前半の写しには、かなり重要なことばかりが並んでいるように感じます。
自分の知らない、馴染みのない世界を訊ねることは大きなストレスも伴うと思います。
出会った世界が鮮烈で、自分の世界をすべて押し流してしまうほどのものは、もしかしたら今までの自分にとっては脅威なのかもしれず、受け入れ難い気持ちに覆われてしまうかもしれません。

でも、茂木さんを知り得る限り観察していると、茂木さんはそれにとても強い。

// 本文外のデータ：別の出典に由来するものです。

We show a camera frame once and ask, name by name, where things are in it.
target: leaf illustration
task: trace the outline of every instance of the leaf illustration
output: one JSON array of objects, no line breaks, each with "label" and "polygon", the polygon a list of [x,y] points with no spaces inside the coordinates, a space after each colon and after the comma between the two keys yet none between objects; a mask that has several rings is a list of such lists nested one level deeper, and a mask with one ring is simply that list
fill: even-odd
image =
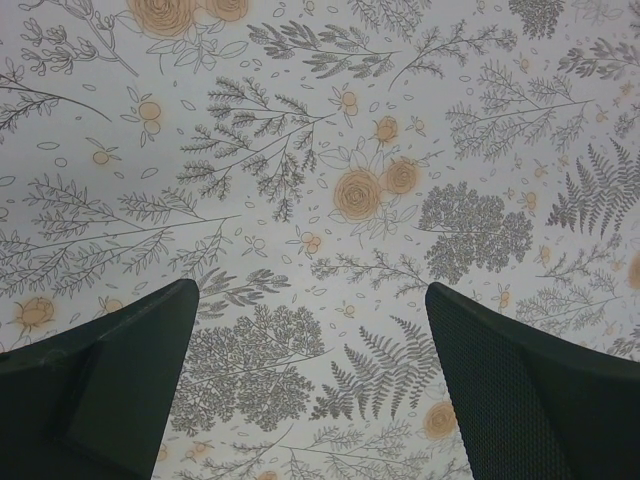
[{"label": "leaf illustration", "polygon": [[225,59],[235,58],[242,55],[248,46],[248,42],[242,41],[229,43],[218,52],[218,56]]},{"label": "leaf illustration", "polygon": [[613,139],[616,161],[588,147],[589,164],[576,160],[578,178],[566,174],[566,196],[558,194],[547,225],[568,226],[571,231],[593,233],[600,222],[600,238],[609,225],[617,232],[627,214],[640,200],[640,153],[634,161],[628,150]]},{"label": "leaf illustration", "polygon": [[371,353],[344,346],[353,371],[331,362],[337,386],[322,386],[325,396],[316,397],[312,419],[344,415],[351,420],[355,408],[362,418],[367,418],[369,409],[373,417],[378,418],[386,403],[389,403],[391,418],[395,418],[405,399],[411,409],[418,406],[428,382],[440,371],[435,345],[421,327],[398,317],[391,318],[405,338],[397,341],[360,327],[360,337]]},{"label": "leaf illustration", "polygon": [[324,348],[320,324],[304,307],[258,305],[253,319],[240,317],[233,328],[195,331],[172,407],[173,428],[194,436],[239,413],[272,431],[298,418],[313,384],[297,365]]}]

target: botanical pattern
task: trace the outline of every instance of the botanical pattern
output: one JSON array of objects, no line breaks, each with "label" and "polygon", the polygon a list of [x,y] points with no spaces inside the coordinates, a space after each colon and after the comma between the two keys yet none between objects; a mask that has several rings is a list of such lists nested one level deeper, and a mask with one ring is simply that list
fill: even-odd
[{"label": "botanical pattern", "polygon": [[193,279],[154,479],[472,478],[434,281],[640,361],[638,0],[6,3],[0,353]]}]

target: rose
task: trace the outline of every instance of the rose
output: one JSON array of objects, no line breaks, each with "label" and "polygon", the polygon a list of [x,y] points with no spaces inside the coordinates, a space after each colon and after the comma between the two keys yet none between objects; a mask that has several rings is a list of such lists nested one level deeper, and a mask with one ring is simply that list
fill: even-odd
[{"label": "rose", "polygon": [[640,290],[640,253],[637,253],[629,265],[629,286]]},{"label": "rose", "polygon": [[175,37],[193,23],[193,0],[128,0],[129,10],[142,30]]},{"label": "rose", "polygon": [[236,22],[247,14],[249,0],[207,0],[207,10],[225,22]]},{"label": "rose", "polygon": [[446,438],[456,429],[456,413],[451,402],[435,404],[424,417],[424,431],[427,438],[440,440]]},{"label": "rose", "polygon": [[37,297],[29,300],[22,307],[20,323],[28,326],[38,326],[53,318],[53,304],[46,298]]},{"label": "rose", "polygon": [[380,204],[378,180],[364,170],[346,173],[336,185],[333,201],[345,217],[364,220],[373,215]]},{"label": "rose", "polygon": [[258,480],[278,480],[278,474],[276,472],[264,472],[258,477]]},{"label": "rose", "polygon": [[386,187],[393,193],[407,193],[416,186],[416,166],[402,157],[389,167],[386,174]]},{"label": "rose", "polygon": [[380,143],[389,143],[398,135],[398,122],[390,116],[382,117],[379,123],[376,123],[376,138]]}]

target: leafy branch illustration
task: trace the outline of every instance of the leafy branch illustration
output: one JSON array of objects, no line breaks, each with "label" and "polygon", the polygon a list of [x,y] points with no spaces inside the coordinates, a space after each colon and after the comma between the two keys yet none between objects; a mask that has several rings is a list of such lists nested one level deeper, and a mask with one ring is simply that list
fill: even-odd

と感じます。

そんな脅威となりうる世界を自らの好奇心にそそのかされるままに、占領させることは、自分を強くして、大きくして、広くするチャンスなのだと感じます。

その大らかさを持ち続ける人間でありたいと思いました。

本全体は、もっとやんちゃな部分も多くあり、一気に読めます。
わたしにとっては、しづかにキラキラした鉱石のような本です。